A Simple Introduction to Raman Spectral Identification of Organic Materials

https://doi.org/10.56530/spectroscopy.ol8176c6

Innovative database search technology can help Raman spectroscopists identify molecular vibrations; here, we show how to use these tools more effectively.

By now, it is well known that Raman spectroscopy has the potential to be used for a variety of analytical applications, and that the hurdles to using the technique 30–40 years ago have been largely overcome. However, a remaining impediment to exploiting the technology is that very few analysts have the ability to know what they are looking at. Even if there is experience in infrared (IR) spectroscopy, which looks at similar molecular vibrations, making the Raman measurements and interpreting the results will be quite different. There are databases and searching programs that can aid the analyst, but using these resources effectively also requires a learning curve. What I am going to try to do in this article is provide some advice for dealing with those situations where the searching program does not provide a definitive result.

When using a database searching program (1–4), you need to keep in mind that the quality of the result will depend on whether spectra of your compounds are in the database. It will also depend on the quality of the spectra; in comparison to IR spectra, Raman spectra tend to be noisier. However, when a problem can only be solved with Raman spectroscopy, we need to know how to achieve the required information. Because the time available to an analyst is limited by multiple pressures in the industrial environment, I thought it would be useful to summarize some of the things I have been learning in the last few weeks. I have been analyzing spectra leached from polymers, as a follow-up to the work that I did two years ago on extractables and leachables (5). A previous column (6) discussed an earlier foray into data base searching. In this column, I am going to be more specific in differentiating different classes of organic molecules.

Optimal Cases Where the Library Searching Provides an Answer

The first example that I will show is the results from a deposit leached into water at 100 °C from a polymer container. Figure 1 shows our spectrum (in black) overlaid with the match from the database (in red). Inspection of the figure indicates a near perfect match, except for maybe the relative intensities. Note that the hit quality index (HQI) is 81—good, but not fabulous.
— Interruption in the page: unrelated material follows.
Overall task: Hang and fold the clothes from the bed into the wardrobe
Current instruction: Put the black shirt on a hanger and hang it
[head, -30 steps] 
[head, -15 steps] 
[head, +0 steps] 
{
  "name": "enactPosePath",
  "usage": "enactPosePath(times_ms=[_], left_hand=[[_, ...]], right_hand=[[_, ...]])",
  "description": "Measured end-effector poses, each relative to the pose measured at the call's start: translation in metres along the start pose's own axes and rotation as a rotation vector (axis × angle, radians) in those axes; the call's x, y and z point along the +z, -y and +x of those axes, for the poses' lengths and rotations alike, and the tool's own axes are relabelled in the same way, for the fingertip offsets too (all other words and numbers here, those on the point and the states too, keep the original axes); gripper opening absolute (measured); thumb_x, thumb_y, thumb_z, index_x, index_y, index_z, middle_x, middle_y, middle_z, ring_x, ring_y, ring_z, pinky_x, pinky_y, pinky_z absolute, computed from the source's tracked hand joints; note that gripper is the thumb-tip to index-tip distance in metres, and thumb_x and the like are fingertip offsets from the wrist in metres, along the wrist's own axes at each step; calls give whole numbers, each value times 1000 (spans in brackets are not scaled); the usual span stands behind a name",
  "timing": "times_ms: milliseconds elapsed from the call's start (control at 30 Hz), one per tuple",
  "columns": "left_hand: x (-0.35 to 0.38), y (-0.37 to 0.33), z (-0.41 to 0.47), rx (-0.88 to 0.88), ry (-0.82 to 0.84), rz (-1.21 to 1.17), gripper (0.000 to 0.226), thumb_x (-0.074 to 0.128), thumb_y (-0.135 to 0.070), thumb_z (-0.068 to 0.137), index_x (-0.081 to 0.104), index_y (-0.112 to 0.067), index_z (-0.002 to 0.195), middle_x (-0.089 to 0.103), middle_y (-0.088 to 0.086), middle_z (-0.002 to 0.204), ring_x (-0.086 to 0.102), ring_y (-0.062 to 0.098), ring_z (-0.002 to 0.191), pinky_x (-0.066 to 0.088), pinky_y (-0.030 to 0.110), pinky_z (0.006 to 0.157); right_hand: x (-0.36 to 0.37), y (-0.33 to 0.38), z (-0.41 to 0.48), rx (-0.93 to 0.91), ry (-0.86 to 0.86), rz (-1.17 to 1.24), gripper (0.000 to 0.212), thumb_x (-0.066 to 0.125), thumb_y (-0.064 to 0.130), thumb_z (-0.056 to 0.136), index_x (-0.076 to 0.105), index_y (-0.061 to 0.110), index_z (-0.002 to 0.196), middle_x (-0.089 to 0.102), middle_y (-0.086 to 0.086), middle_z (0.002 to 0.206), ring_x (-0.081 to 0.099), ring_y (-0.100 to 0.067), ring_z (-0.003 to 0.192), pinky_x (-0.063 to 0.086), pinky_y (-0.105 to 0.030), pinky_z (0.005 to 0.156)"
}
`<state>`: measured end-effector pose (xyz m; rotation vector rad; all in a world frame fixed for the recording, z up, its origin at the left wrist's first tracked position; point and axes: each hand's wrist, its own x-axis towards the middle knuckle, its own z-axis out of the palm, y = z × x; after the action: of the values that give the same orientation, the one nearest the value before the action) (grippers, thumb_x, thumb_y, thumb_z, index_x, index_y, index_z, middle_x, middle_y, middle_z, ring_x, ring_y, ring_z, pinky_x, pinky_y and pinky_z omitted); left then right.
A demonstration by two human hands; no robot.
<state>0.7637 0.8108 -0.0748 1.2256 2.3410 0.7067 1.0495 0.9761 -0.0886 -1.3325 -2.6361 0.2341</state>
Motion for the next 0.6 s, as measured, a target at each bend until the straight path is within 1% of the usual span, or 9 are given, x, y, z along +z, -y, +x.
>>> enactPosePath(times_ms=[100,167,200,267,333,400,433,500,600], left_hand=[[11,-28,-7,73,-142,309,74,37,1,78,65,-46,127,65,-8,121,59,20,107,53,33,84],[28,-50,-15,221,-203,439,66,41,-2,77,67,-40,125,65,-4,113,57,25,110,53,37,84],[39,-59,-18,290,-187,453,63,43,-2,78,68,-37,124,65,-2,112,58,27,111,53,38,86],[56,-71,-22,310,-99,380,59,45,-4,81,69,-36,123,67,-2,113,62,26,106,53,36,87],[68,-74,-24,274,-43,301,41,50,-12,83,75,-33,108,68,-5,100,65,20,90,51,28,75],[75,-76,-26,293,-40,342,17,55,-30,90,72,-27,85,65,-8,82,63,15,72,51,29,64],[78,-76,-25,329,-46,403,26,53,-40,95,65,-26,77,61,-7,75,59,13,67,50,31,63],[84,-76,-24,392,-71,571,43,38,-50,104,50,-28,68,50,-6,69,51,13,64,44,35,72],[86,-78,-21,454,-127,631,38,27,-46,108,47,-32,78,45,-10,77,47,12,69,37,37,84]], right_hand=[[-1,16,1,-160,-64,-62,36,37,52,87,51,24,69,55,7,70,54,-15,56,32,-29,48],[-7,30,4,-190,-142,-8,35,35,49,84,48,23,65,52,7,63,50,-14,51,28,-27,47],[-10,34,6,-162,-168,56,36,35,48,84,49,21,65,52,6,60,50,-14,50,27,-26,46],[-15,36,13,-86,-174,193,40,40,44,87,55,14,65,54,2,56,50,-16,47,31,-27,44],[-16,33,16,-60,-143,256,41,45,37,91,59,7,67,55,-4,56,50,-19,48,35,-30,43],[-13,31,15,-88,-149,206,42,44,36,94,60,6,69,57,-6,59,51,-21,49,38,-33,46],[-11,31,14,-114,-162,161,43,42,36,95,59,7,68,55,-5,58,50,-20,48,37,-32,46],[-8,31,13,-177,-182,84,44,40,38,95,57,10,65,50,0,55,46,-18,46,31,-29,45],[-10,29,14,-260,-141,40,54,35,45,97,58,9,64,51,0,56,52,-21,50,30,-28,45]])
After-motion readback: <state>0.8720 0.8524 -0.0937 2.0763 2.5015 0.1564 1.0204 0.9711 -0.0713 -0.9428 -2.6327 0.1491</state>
Remember that the HQI is based on calculating the correlation coefficient (that is, the dot product of the query spectrum with the library spectrum). In this case, because the relative intensities do not match, the value for the HQI is somewhat degraded. But this supports the user applying human judgment on the results. After deciding that this result is a likely fit, one question needs to be asked—does it make sense chemically? In fact, one would not expect to see a metal oxide in a polymer sample unless there was residual metal oxide from the polymerization process that was carried with the polymer, or perhaps some other source of contamination.

The next example is a deposit collected from a solution from a polypropylene (PP) container. Figure 2a shows our spectrum of the deposit as well as the spectrum of the PP container. You can see that the bands do overlap, but there is a significant difference in the bandwidths and relative intensities of some of the sharp bands. Figure 2b shows the results of the database search; we have included the first and the 13th hits, which are respectively ethylene propylene ethylidene norbornene, and amorphous PP (aPP). The respective HQI values are 83 and 80, which is not much different. But because I knew that the composition of the container was PP, I felt that aPP is a more likely choice and some places in the spectrum confirm that. However, keep in mind that the database may not always be 100% accurate. The best practice is to combine what you know about your sample and its spectrum with what the database tells you.

The next spectrum that I show here has a background of carbonaceous material. Many spectra of organic unknowns that come from contamination or some kind of degraded species often have the carbon signature superimposed on the spectrum of the unknowns. It is important for the analyst to know this signature or many errors can occur; however, it is fraught with difficulty because the carbon Raman spectrum is quite variable. The carbons are related to graphite, which has a strong, reasonably sharp band called the G band at 1583 cm^-1. When it is disordered, a second band appears somewhere in the mid-1300 cm^-1 region; I am purposely imprecise about its position because the center of the band depends on the excitation wavelength. This band is called the D band, which over the years has meant disorder or diamond-like. In fact, the D band is not allowed in the strictest sense of solid-state physics, but it appears because of the double resonance with electronic transitions when the crystals are small or there is a defect, a phenomenon that is unique in graphite. Reich and Thomsen explained this phenomenon in great detail, and their explanation of it is in the literature (7). The correspondence between the non-zero phonon wavevector and the two electron transitions (incident and scattered photon) leads to the conclusion and observation that the phonon frequency will depend on the excitation wavelength, which is observed.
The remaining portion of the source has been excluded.